Health insurance premiums have increased 2.5 times faster than employees’ wages between 2000 and 2007, according to a report released this week by Families USA, a non-profit organization that seeks to acheive affordable, quality health care for Americans.
Even worse, those premiums aren’t stretching as far as they used to, said Ron Pollack, executive director of Families USA.
The economic crisis has caused a severe strain on residents and businesses, but it’s now causing companies to re-examine how they offer medical coverage to their employees.
A teleconference with Pollack and Sen. Harry Reid revealed how the troubling trend is a sign of diminishing economic health.
“More people are joining the ranks of the underinsured and the uninsured, which is about 463,000 Nevadans, or one out of every five in the non-elderly population,” Pollack said.
The report, entitled “Premiums versus Paychecks: A Growing Burden for Nevada’s Workers,” states that the number of uninsured Americans rose from 38.4 million to 45.7 million, a 20 percent increase.
The findings of the report also show that the percentage of adult Americans covered by employment-based insurance dropped from 64.2 percent in 2000 to 59.3 percent in 2007. Also, the report states, for family health coverage in Nevada, the average annual premium (employer and worker share of premiums combined) went up from $6,688 to $10,341, an increase of $3,652.
The average annual premium for individual health coverage health rose from $2,578 to $3,802.
Families are forced to pay higher out-of-pocket coverage costs, including deductibles, co-payments and other services not covered by their plans, according to the report, which in turn absorbs more dollars out of families’ budgets.
Likewise, more local businesses are being forced to cost-shift, or share its coverage dollars, with its employees.
The Sparks Tribune, for example, a company of about 30 employees, recently changed its medical plan because of cost increases. Insurance was changed to cover only generic medications and the deductible increased from $250 to $500 and office co-pays went from $30 to $35. The new plan also dropped vision coverage.
While the increase in deductible is a jump of 100 percent, annual pay increases at the Tribune have not surpassed 3 percent.
Ed McCaffrey, publisher of the Sparks Tribune, said the changes were necessary to continue the company’s practice of footing 95 percent of insurance premium costs for the employees.
“When you look at what other companies do, when I talk to people in the industry and friends of mine who are still on health insurance, they can’t believe we’re footing,” McCaffrey said.
Other options the company had looked at, McCaffrey said, would have resulted in a 60-percent increase on the age-based program, which takes into the account of the age of the company’s staff and what medical conditions employees may have.
It can have an impact on whether people need to change doctors down to the medications they take, he said.
“We’ve been looking at this for the past three years,” he said. “It’s unfortunate those who use (the coverage) the most are also going to pay the most in terms of co-pays. One of the most significant changes were prescriptions. Myself now being on generic brands, my co-pays were unbelievably reduced.
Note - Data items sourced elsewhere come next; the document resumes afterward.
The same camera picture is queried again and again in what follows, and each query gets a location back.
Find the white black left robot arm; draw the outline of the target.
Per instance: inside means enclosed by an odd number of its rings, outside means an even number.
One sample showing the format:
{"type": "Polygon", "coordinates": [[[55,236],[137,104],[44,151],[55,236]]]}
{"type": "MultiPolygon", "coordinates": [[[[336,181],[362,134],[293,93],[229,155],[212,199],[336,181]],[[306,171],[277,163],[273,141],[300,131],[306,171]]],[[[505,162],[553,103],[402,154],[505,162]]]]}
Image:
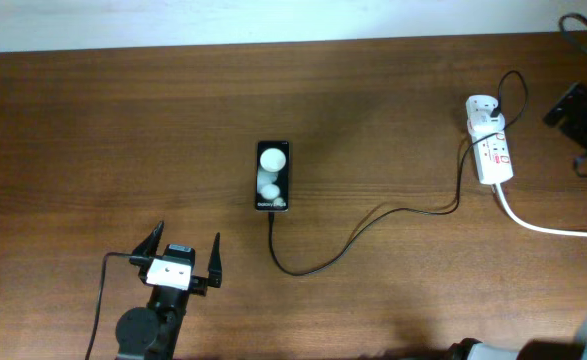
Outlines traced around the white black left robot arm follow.
{"type": "Polygon", "coordinates": [[[222,285],[219,235],[213,241],[208,275],[201,277],[193,273],[193,248],[169,244],[157,253],[163,230],[164,223],[159,222],[132,251],[129,263],[139,268],[138,277],[152,291],[145,306],[128,310],[118,320],[117,360],[171,360],[189,298],[204,297],[210,288],[222,285]]]}

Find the white USB charger plug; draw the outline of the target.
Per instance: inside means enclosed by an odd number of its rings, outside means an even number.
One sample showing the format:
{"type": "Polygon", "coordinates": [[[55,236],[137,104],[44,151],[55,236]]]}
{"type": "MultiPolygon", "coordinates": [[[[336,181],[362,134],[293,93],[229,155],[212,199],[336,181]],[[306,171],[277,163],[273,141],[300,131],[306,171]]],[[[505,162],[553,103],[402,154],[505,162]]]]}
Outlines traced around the white USB charger plug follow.
{"type": "Polygon", "coordinates": [[[502,114],[492,117],[490,111],[473,111],[468,116],[467,128],[469,134],[473,136],[498,132],[504,126],[505,119],[502,114]]]}

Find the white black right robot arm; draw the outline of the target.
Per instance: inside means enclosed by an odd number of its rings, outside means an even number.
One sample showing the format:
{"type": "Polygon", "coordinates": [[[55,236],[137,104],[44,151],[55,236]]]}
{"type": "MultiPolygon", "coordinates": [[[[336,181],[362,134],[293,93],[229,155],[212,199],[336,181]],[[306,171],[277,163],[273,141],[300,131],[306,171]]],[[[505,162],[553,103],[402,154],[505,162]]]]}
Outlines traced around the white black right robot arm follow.
{"type": "MultiPolygon", "coordinates": [[[[501,111],[501,99],[488,95],[473,95],[465,104],[467,129],[476,157],[479,181],[497,195],[506,214],[518,225],[551,235],[587,238],[587,232],[545,228],[518,217],[508,204],[502,184],[513,177],[505,129],[507,122],[501,111]]],[[[560,130],[576,142],[587,154],[587,87],[576,83],[544,116],[543,122],[560,130]]],[[[587,317],[571,342],[531,340],[519,350],[494,347],[473,338],[451,345],[446,359],[587,359],[587,317]]]]}

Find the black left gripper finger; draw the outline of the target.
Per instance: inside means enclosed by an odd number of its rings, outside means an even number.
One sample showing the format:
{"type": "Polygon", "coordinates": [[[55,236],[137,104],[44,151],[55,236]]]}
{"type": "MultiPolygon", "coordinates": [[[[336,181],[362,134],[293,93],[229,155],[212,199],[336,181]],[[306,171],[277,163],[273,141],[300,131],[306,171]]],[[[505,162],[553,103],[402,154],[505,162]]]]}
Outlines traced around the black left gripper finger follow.
{"type": "Polygon", "coordinates": [[[146,260],[152,259],[156,256],[164,225],[164,221],[160,220],[151,233],[132,251],[132,259],[146,260]]]}
{"type": "Polygon", "coordinates": [[[217,233],[214,238],[212,251],[209,258],[208,270],[208,286],[213,288],[220,288],[222,285],[222,261],[220,254],[220,240],[221,234],[217,233]]]}

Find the white power strip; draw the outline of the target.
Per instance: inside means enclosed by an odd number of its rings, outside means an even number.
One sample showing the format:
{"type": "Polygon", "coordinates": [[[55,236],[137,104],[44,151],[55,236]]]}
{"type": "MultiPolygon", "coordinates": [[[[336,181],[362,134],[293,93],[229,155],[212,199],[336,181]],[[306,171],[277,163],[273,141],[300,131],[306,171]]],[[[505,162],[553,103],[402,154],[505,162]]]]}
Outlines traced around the white power strip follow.
{"type": "MultiPolygon", "coordinates": [[[[472,95],[466,103],[467,121],[473,111],[497,112],[498,100],[488,95],[472,95]]],[[[483,185],[501,184],[510,180],[514,173],[504,128],[501,131],[471,136],[479,182],[483,185]]]]}
If an employee chooses to use a brand name prescription, they can; they just have to pay the difference.”
Employers are the “first line of defense” to provide benefits, said Mitch Laughton of Laughton Co., insurance broker for the Tribune, and they’ve absorbed so much of the cost it’s breaking the backs of some companies.
With so few options available, more employers are resorting to shifting the cost of coverage to their employees, Laughton said.
“It’s on everybody’s radar screen, but the solutions haven’t been acceptable to the American public,” Laughton said.
Sen. Reid said the news is a “triple whammy” to the public.
“Everyone is feeling the effects of this terrible economy and it seems every day the news gets worse,” he said of the “toxic” situation. “Nevadans are suffering. ... Half of all bankruptcies are caused by medical bills. At the root of this is our need to reduce the cost of health care.”
Bob Fulkerson, state director of the Progressive Leadership Alliance of Nevada, called the increase of premiums over paychecks “outrageous.”
“There is some hope on the way,” Fulkerson said, referring to some bill draft concepts State Sen. David Bobzien currently is working on to require insurance companies to disclose how profits and other expenses compare to the cost of health care itself.
“The idea is that we’re all in this together,” Fulkerson said. “We need access to health care and health care reform that says people more important than these enormous profits. That need has never been greater.”
The study began in 2006 when Families USA undertook the first state-by-state analysis of increasing health care premiums versus earnings in the new milennium. The report is based on data from the U.S. Census Bureau, the Department of Labor and the Department of Health and Human Services.